MAJOR HISTOCOMPATIBILITY COMPLEX (MHC) In humans also known as HUMAN LYMPHOCYTE ANTIGEN (HLA). MHC is really a group of genes that code for antigens. All cells contain antigens. Because the antigens on your cells are slightly different from the antigens on someone else’s cells, you are distinctly different from everyone else in the world. The immune system has to be able to determine between you and someone else; it has to recognize self from non-self. In order to understand graft rejection and autoimmune diseases, you have to know something about the MHC.

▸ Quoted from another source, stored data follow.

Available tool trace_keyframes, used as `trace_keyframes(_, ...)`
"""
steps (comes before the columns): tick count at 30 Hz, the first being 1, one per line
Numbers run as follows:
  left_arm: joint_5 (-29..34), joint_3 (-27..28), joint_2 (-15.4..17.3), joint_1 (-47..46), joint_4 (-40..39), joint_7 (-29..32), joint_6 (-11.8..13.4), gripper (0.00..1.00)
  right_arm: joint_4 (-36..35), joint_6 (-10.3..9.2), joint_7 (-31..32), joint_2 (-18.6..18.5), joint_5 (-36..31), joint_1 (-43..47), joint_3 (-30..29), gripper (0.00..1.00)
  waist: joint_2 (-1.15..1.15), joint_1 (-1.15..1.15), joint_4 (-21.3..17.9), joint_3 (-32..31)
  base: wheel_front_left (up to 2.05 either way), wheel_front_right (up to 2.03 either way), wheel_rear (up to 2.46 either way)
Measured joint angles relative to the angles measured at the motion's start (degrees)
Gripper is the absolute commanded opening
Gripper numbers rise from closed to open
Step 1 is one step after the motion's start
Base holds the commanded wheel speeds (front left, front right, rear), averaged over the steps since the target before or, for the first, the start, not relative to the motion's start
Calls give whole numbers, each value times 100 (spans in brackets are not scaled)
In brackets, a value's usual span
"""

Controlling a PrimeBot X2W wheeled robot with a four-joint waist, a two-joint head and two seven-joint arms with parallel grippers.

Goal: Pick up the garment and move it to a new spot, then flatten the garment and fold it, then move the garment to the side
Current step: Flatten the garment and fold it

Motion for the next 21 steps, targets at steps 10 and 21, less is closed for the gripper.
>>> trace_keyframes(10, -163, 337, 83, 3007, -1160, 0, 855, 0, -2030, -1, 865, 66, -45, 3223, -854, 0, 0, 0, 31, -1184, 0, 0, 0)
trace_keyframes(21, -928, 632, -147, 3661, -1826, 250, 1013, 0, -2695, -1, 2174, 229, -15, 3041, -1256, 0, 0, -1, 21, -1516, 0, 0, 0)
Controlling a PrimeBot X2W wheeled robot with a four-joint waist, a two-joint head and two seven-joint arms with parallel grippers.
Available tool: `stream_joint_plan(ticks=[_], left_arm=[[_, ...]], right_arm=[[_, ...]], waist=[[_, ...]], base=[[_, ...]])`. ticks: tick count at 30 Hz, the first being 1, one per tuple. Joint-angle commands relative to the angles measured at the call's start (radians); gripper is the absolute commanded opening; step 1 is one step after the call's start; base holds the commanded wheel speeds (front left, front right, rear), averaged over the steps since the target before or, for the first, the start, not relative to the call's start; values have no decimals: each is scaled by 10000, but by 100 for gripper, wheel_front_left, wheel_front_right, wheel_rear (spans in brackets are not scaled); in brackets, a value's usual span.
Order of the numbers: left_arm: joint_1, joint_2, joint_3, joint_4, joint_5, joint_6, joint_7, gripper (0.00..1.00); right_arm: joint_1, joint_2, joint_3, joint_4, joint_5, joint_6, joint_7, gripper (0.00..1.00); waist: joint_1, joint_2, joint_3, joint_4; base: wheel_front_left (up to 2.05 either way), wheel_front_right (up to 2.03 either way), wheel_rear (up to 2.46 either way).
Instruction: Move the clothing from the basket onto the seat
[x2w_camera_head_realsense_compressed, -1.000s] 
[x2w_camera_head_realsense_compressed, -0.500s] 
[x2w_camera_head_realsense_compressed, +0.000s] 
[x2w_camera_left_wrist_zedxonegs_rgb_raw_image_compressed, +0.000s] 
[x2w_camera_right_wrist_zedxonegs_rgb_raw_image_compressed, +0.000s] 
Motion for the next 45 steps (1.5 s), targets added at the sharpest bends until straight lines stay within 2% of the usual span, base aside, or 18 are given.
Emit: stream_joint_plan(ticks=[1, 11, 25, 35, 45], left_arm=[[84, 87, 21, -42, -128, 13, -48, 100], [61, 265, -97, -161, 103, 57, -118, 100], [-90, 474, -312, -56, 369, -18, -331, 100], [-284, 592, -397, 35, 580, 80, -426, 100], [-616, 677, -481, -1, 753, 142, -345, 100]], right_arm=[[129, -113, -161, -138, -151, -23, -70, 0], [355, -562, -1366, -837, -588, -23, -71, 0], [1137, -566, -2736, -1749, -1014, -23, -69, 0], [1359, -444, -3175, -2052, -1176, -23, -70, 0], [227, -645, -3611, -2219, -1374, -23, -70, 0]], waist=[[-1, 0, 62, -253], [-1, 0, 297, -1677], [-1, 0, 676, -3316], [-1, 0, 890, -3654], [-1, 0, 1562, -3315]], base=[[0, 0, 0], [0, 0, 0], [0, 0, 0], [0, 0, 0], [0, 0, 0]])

There are three classes of genes in the MHC. Class I and II genes code for antigens (proteins) that are displayed "present" on the surface of cells. In the immune response, the very first thing that has to be done is to present the antigen to cells of the immune system. Remember that cells can not recognize an antigen unless it is presented to them properly. Class III MHC codes for proteins important in inflammation and will not be discussed here.
MHC class I
Found on all nucleated cell types.
These are usually endogenous antigens; intracellular antigens. Normal cells display samples of their intracellular proteins on their surface for surveillance by immune cells. When a cell changes (cancer) it will display different proteins on its surface to be hopefully recognized by immune cells. Viral antigens are a common source of foreign MHC classes I antigens. Cytotoxic T-cells can only recognize an antigen if it is physically bound to a MHC class I molecule. (Cytotoxic T-cells are class I restricted).
MHC Class II

MHC class II is used to present antigens obtained from extracellular sources. These cells (class II MHC) have to have the ability to engulf the antigen. Therefore such cells would be macrophages, dendritic cells and B-cells. CD4 cells (helper cells) are class II restricted because they can only recognize antigens in the contents of class II molecules. Therefore the helper T-cell doesn’t go around attacking your own cells.